Three essential reasons why you shouldn’t support the counterfeit market.

The development of technology, globalization, universal access to information and mostly free flow of data, knowledge and goods - these are some of the facilities we can use nowadays. However, does unrestrained access to someone else's material and intellectual property not entail certain perils?

It turns out that it does! Plagiarism is an unfavorable phenomenon that we have been observing for dozens or even hundreds of years. However, it is nowadays, due to the freedom and ease of access to other people's goods, that it has become a real scourge. Unfortunately, it did not bypass the technology and programming sector either. Counterfeits of genuine equipment, such as electronic boards and components, flood many amateur markets, often providing a cheap alternative to authentic products. Despite the price advantage, you should beware of those plagiarism products for a few very important reasons.

First - poor quality. In order to reduce the selling price and focus on quantity, counterfeit appliances are made of poor-quality materials. This leads to frequent failures, breakdowns and even accidents that may endanger users and the environment. In addition, when buying equipment from unknown sources, we cannot rely on the warranty provided by the original brand. A counterfeiter will not provide us with either compensation or any other form of the possibility of complaint.

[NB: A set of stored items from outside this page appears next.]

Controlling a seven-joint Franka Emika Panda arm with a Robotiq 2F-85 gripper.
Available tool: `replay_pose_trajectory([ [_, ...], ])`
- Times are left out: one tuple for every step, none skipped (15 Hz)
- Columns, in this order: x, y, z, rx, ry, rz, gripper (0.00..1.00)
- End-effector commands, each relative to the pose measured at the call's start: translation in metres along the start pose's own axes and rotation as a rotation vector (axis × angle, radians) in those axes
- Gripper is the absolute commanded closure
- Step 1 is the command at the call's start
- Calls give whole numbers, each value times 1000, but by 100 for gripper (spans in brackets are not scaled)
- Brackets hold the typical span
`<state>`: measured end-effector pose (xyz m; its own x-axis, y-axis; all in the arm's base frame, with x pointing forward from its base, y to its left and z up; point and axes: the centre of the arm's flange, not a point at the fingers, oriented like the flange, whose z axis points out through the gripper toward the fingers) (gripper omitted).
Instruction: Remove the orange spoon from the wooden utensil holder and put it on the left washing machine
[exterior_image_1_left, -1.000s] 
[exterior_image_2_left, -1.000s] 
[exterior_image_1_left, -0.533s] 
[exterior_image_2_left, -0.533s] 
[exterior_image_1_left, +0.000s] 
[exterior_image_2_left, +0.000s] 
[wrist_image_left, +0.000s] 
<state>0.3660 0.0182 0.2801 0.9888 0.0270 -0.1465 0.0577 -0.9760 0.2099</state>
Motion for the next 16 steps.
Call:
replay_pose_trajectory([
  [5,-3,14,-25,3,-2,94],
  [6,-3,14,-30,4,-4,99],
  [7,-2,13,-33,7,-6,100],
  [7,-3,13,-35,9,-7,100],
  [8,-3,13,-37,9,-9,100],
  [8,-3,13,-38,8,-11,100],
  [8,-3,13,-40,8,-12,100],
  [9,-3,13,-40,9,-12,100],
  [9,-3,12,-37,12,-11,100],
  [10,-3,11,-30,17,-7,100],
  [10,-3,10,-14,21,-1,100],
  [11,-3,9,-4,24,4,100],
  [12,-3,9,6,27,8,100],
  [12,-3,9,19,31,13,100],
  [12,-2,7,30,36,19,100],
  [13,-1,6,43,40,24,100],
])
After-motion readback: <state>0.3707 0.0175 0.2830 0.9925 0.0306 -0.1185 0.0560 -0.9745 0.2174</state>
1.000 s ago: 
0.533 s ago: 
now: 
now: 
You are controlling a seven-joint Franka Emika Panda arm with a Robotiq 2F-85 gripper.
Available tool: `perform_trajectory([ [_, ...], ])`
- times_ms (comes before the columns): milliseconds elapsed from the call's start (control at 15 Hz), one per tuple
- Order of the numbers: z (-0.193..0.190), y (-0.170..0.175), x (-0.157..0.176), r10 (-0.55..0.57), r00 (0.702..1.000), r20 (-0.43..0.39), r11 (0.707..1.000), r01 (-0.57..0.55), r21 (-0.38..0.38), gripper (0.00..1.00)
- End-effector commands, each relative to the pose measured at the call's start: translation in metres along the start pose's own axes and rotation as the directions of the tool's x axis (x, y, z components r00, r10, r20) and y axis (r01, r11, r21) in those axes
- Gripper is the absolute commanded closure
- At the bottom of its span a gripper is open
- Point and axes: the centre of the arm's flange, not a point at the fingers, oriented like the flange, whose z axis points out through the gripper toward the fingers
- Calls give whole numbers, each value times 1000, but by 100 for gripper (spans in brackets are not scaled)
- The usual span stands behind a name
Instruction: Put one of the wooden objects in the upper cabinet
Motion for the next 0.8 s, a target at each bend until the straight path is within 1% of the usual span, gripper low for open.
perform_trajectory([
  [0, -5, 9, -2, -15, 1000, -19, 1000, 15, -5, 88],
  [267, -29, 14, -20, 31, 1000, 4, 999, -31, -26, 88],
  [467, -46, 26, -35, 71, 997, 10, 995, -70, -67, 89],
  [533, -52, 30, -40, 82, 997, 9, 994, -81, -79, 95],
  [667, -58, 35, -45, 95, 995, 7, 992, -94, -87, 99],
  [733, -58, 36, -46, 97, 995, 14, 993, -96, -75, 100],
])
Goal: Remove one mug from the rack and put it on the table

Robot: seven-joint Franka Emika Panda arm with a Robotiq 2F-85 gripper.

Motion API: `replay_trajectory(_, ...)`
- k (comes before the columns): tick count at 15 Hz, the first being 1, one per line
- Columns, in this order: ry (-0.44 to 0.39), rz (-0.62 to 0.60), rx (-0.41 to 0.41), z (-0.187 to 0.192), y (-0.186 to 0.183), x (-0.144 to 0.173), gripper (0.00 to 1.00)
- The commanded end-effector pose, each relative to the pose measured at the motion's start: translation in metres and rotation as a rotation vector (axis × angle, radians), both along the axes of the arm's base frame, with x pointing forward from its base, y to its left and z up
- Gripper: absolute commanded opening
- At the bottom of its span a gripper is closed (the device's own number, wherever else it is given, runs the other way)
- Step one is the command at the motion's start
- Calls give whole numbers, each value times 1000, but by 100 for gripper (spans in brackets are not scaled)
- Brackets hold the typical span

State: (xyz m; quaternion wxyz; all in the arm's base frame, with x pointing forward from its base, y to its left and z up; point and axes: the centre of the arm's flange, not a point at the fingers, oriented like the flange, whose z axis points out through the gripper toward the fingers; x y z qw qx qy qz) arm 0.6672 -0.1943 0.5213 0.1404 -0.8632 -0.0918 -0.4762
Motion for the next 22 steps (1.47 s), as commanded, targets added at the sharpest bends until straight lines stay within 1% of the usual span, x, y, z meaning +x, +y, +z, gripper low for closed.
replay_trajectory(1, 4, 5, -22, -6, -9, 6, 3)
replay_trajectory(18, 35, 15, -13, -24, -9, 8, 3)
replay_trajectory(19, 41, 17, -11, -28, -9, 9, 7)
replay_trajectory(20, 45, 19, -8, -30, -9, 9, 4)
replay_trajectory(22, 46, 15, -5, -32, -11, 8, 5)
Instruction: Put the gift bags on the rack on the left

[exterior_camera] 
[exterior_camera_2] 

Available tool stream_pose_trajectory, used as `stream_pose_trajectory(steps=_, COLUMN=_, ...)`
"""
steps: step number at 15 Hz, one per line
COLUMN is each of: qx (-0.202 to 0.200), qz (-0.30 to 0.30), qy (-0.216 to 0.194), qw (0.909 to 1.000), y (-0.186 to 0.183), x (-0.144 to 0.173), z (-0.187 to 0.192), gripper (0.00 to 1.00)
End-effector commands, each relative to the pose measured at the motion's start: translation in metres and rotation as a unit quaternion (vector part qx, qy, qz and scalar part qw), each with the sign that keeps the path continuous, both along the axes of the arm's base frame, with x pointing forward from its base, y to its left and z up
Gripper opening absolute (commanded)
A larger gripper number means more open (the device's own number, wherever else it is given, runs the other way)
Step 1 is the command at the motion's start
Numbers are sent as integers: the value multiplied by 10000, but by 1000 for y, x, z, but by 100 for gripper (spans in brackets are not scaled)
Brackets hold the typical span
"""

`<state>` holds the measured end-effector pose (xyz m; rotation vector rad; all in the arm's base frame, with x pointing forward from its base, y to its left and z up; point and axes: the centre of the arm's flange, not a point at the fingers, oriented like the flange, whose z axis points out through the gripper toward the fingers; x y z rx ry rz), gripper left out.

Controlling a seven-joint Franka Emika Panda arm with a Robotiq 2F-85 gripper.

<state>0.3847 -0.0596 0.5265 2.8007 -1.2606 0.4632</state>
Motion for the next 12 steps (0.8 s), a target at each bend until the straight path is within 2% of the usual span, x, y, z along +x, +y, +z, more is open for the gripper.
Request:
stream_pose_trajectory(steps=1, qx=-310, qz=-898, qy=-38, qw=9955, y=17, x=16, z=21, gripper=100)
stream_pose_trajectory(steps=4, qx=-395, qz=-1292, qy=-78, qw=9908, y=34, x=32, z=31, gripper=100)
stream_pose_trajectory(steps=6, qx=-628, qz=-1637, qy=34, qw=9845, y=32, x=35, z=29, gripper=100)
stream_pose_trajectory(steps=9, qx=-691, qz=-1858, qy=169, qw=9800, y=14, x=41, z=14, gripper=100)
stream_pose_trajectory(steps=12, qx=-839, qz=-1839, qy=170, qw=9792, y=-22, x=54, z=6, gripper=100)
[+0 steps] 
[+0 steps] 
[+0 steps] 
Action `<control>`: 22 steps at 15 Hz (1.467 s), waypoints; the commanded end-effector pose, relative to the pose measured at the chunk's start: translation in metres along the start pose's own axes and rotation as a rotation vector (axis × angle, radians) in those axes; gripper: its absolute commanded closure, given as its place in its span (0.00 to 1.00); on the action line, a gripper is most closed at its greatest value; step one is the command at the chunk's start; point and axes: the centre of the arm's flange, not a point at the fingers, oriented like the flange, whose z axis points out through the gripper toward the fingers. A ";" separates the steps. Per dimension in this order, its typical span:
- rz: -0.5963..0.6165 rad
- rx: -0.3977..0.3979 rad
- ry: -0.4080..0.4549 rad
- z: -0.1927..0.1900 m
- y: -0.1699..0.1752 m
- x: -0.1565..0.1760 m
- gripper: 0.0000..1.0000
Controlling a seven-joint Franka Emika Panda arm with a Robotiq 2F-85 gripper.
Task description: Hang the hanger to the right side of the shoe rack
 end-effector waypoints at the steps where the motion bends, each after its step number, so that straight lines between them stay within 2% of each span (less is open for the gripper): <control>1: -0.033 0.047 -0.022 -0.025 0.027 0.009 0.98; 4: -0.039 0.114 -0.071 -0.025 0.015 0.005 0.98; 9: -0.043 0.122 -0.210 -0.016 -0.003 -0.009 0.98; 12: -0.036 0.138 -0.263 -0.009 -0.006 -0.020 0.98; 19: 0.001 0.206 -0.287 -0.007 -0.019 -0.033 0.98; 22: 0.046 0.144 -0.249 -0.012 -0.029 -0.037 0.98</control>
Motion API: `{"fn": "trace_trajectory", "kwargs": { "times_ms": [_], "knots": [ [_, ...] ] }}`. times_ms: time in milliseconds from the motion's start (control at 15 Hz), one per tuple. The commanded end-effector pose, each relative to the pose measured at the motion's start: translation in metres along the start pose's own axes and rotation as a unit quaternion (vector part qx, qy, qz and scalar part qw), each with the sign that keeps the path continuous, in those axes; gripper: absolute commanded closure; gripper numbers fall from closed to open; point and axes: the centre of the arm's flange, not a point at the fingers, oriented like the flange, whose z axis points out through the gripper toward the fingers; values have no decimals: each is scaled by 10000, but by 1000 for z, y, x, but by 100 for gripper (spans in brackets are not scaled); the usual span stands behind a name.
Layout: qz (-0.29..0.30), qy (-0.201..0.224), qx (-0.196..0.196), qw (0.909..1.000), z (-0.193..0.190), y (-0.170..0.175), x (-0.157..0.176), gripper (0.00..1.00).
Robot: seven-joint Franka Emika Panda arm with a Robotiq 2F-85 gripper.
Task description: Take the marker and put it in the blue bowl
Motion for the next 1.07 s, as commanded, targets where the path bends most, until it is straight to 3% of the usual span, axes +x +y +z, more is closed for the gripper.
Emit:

Second - illegality. Using someone else's literary works as yours or stealing video materials are a form of plagiarism, which is illegal for obvious reasons. That applies also to intellectual and material property in the field of technology and electronics. Using somebody’s patents and only changing the name or relying on their solutions with little variation and appropriating the results for it, is also illegal. So let's be sure the equipment we choose comes from honest sources and we do not support this sophisticated form of theft.

Third - immorality. It is a very subjective issue, but it also says a lot about the producers and consumers. It is clearly unfair to produce and release counterfeit products to the market for the sole purpose of increasing one’s wealth. But is the conscious use of such products less reprehensible? We should obviously not support that type of trade in any way! It is harmful not only to large companies but mostly to individual innovators and inventors who often devoted a large part of their commitment and engagement, to be later robbed of their achievements by an unethical thief of ideas.

In conclusion, we must realize the scale of plagiarism and the so-called technological cloning. As in other fields of science and art, appropriating someone's performance and signing up for it is illegal and immoral. Let’s bear in mind what we use in terms of legal and moral issues but also of our personal safety.